Auch bei der Verwaltung von mobilen medizintechnischen Geräten hilft der Einsatz von RFID-Technologie, die Patientensicherheit zu erhöhen und Arbeitsabläufe zu verbessern. Vor allem im Bereich der Dokumentation, die einen großen Zeitaufwand im Klinikalltag darstellt, bringt der Einsatz von RFID Einsparungsmöglichkeiten. So können viele Arbeitsabläufe wie z.
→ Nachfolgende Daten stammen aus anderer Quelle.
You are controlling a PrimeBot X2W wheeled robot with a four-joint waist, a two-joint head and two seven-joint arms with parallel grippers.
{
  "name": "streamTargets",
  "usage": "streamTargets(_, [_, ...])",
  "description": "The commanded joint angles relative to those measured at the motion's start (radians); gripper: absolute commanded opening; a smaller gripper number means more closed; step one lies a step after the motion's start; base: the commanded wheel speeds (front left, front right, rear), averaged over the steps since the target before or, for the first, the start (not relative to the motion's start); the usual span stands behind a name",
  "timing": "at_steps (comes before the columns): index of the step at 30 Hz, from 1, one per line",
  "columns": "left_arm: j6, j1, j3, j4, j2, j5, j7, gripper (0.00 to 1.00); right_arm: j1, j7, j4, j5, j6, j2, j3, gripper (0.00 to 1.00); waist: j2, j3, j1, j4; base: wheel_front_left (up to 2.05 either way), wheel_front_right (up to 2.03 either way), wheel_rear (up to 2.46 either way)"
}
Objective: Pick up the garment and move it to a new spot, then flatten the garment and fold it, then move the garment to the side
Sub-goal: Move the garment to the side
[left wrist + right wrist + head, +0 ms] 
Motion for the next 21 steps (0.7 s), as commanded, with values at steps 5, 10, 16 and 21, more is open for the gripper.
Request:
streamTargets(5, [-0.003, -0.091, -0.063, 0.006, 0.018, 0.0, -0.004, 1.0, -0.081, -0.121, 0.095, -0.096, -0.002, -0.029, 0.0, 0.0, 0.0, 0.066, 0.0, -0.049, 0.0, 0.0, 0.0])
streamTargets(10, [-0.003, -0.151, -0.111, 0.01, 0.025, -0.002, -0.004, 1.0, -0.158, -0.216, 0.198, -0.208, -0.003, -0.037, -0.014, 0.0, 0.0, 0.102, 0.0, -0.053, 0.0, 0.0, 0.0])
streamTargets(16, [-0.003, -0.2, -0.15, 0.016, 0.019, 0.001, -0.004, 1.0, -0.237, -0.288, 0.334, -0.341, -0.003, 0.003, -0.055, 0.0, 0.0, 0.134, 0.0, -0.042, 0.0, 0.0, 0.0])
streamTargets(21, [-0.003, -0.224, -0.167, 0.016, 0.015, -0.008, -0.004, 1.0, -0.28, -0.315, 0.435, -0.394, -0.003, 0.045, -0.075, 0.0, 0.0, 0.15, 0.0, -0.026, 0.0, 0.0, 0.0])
B. die Sterilisation von Instrumenten, die Reinigung von Endoskopiegeräten, chirurgische Eingriffe oder die Bettenverwaltung automatisch dokumentiert werden.  

Mit Hilfe von RFID-Transpondern in medizinischen Instrumenten können alle im OP verwendeten Instrumente automatisch und sicher erkannt werden.  Da die Instrumente in den meisten Fällen mehrfach verwendet werden,  werden sie nach jeder OP sterilisiert.  RFID-Transponder müssen dieser Prozedur standhalten.  Hierzu werden kleinste RFID-Transponder in spezielle Kunststoffpfropfen vergossen und über eine Bohrung in die Instrumente eingebracht. Dadurch sind sie meist resistent  gegenüber dem Sterilisationsprozess.

Mit Hilfe eines geeigneten Lesegeräts kann das gesamte OP-Besteck vor der OP erfasst, überprüft und dokumentiert werden. Nach Abschluss einer OP erfolgt  dann ein Abgleich mit den zuvor erfassten Instrumenten, so dass „vergessene Instrumente“ sofort erkannt werden.
Bei medizinischen Geräten lässt sich RFID auch einsetzen, um zu kontrollieren, ob ein Gerät an der richtigen Stelle angeschlossen ist und ob Zubehörteile wie Beatmungsschläuche, Laser oder Sonden ausgetauscht oder gereinigt werden müssen.

Durch das Ausrüsten von Pipetten mit RFID-Chips können Labors die Kalibrierdaten ihrer Geräte lückenlos verfolgen. Vor Beginn einer Versuchsreihe kann jeder Mitarbeiter durch Auslesen des RFID-Transponders an der Pipette ohne großen Aufwand das letzte Kalibrierdatum des Geräts kontrollieren.